» **HOW TO COMPLETE THIS TASK**:
Hunt through the lines below for the string "things" and copy each one that has it.

» **THE RECORDS**:
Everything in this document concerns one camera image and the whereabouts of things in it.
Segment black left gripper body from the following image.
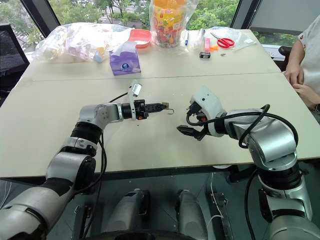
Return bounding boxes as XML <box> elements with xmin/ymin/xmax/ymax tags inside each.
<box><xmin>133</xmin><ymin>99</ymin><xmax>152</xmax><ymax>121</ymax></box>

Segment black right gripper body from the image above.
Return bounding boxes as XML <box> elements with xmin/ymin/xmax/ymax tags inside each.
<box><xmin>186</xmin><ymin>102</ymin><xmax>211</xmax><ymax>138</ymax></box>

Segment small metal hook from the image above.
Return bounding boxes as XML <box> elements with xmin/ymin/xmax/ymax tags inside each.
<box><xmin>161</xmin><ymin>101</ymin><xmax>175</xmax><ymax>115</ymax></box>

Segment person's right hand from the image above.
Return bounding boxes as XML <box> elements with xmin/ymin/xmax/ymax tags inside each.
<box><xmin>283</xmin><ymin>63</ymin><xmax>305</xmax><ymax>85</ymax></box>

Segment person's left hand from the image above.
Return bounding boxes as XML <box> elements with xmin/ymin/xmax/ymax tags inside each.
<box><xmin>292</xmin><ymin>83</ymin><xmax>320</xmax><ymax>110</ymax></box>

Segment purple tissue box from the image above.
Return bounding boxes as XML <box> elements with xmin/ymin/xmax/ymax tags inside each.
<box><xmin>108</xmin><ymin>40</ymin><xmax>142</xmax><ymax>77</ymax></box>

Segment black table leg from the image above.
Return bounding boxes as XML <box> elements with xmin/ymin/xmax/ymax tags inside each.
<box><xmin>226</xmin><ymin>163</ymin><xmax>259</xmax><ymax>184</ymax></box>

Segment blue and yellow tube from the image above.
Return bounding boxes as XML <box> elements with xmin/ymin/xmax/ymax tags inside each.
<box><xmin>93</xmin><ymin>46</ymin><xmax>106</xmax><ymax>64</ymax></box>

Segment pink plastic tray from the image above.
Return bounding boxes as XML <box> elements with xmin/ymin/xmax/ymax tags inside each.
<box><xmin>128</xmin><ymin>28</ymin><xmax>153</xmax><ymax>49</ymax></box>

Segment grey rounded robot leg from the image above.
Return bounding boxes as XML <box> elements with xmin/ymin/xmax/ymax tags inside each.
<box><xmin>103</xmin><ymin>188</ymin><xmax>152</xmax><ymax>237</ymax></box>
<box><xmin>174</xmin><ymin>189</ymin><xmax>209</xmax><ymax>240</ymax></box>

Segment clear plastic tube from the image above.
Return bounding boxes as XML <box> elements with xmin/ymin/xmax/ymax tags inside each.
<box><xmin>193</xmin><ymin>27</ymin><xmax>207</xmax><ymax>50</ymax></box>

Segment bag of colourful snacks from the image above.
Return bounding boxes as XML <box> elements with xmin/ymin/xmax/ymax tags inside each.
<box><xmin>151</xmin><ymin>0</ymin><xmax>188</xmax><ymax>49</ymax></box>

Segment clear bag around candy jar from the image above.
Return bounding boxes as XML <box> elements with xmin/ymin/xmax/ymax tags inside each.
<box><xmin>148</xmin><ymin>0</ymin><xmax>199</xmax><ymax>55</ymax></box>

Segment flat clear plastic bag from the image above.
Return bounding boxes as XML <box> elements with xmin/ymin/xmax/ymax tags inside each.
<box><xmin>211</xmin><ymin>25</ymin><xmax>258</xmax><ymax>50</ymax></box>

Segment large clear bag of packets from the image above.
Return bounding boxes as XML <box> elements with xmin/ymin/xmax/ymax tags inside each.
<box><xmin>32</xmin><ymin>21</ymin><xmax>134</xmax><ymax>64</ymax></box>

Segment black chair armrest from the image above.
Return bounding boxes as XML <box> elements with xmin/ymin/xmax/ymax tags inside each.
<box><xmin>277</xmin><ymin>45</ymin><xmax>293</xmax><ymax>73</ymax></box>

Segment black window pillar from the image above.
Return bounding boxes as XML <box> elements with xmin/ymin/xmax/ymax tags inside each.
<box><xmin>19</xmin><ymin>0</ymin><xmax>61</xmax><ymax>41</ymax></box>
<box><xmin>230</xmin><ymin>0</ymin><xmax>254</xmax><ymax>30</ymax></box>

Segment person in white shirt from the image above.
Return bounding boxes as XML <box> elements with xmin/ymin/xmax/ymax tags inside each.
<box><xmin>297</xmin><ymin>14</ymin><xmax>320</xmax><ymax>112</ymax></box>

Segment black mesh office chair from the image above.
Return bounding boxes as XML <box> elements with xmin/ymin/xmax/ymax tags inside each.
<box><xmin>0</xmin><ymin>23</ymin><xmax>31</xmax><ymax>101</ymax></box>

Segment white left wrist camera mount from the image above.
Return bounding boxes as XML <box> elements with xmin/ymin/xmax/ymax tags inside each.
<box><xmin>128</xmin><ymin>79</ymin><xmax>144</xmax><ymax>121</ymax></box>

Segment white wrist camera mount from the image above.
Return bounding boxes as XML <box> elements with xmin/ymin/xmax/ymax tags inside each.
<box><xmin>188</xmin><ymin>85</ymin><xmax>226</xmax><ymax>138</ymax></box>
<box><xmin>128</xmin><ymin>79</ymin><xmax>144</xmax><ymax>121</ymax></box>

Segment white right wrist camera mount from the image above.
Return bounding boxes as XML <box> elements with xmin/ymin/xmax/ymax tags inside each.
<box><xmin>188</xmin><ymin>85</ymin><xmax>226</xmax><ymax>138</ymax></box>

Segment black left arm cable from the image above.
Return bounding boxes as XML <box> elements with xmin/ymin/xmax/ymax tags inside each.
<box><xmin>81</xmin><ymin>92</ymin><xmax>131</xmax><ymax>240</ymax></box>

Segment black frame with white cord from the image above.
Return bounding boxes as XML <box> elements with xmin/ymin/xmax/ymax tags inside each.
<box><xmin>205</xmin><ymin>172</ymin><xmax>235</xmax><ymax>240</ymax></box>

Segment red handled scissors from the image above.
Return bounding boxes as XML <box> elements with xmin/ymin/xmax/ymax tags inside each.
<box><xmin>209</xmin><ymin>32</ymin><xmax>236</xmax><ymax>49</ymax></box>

* * *

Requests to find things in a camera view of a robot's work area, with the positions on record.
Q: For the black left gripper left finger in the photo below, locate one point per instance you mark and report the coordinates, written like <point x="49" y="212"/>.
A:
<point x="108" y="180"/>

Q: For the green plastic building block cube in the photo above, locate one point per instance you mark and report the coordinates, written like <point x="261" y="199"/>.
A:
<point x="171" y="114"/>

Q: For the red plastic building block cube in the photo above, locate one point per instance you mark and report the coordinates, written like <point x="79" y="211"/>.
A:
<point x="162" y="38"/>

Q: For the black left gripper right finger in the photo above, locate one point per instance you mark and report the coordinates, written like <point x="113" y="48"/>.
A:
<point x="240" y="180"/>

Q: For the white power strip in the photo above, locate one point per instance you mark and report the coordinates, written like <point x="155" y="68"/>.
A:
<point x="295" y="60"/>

» **EXERCISE RESPONSE**:
Everything in this document concerns one camera image and the whereabouts of things in it.
Requests to find things in a camera view of a robot's work area, with the positions on record.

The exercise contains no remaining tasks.